• What you are asked to do: Lines outside the range are not wanted. Give again exactly the lines between the line holding "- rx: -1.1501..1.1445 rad" and the line holding "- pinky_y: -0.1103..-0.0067", inclusive, from the listing below.

• Dataset section:
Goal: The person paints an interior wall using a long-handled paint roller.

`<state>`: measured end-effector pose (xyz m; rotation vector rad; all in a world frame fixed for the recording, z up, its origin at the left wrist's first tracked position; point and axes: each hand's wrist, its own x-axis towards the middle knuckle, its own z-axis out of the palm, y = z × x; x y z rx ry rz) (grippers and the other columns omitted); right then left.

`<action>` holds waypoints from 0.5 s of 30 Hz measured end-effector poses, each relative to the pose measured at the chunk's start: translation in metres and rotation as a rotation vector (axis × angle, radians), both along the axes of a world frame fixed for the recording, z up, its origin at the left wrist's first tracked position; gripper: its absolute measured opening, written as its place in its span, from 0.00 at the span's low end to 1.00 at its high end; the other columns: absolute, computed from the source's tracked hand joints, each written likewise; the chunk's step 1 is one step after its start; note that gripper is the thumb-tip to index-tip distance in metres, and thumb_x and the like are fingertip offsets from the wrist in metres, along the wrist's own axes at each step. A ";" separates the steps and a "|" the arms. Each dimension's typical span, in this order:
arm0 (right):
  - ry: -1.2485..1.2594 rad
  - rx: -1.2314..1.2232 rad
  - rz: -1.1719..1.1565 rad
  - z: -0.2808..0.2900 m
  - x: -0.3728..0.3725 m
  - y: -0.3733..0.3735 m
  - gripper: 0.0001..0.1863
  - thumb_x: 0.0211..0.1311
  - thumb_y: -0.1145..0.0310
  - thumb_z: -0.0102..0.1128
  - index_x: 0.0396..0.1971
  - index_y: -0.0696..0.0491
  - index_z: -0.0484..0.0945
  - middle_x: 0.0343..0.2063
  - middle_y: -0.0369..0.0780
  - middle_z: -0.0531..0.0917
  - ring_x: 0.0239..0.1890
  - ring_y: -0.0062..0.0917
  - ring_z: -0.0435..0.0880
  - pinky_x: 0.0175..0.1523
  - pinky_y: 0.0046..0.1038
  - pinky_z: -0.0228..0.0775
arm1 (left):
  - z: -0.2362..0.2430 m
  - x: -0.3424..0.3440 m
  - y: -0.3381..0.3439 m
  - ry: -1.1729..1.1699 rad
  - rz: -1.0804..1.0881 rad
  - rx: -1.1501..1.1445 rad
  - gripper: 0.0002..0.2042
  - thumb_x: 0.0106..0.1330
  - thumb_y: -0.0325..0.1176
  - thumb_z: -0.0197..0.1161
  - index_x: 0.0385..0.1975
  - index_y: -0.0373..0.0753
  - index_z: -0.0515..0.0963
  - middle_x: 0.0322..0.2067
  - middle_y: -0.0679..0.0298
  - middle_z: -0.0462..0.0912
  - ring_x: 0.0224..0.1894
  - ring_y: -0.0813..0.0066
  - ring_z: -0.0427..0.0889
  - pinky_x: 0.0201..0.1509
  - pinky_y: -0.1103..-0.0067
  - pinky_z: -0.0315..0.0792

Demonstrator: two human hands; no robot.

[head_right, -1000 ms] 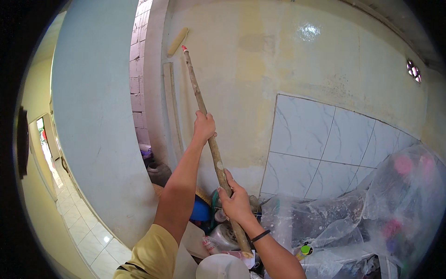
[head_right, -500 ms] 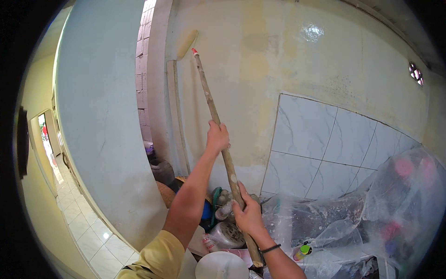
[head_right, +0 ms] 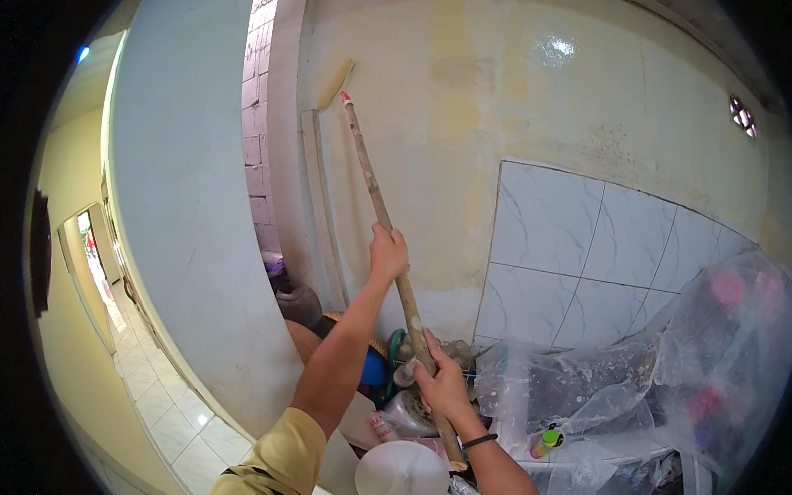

• Answer:
  - rx: -1.1501..1.1445 rad
  - gripper: 0.0002..0.2042
  - thumb_x: 0.0106..0.1330
  - thumb_y: -0.0325..0.1176
  - thumb_z: -0.0197..0.1161
  - index_x: 0.0385..0.1975
  - index_y: -0.0373..0.0753
  - index_z: -0.0515..0.0963
  - middle_x: 0.0322..0.2067
  - middle_y: -0.0679..0.0298
  - middle_z: -0.0462..0.0912
  - ring_x: 0.0224..0.1894
  - ring_y: -0.0813..0.0066
  - ring_z: -0.0427..0.0889
  - pinky_x: 0.0201..0.1509
  - pinky_y: -0.1103..-0.0067

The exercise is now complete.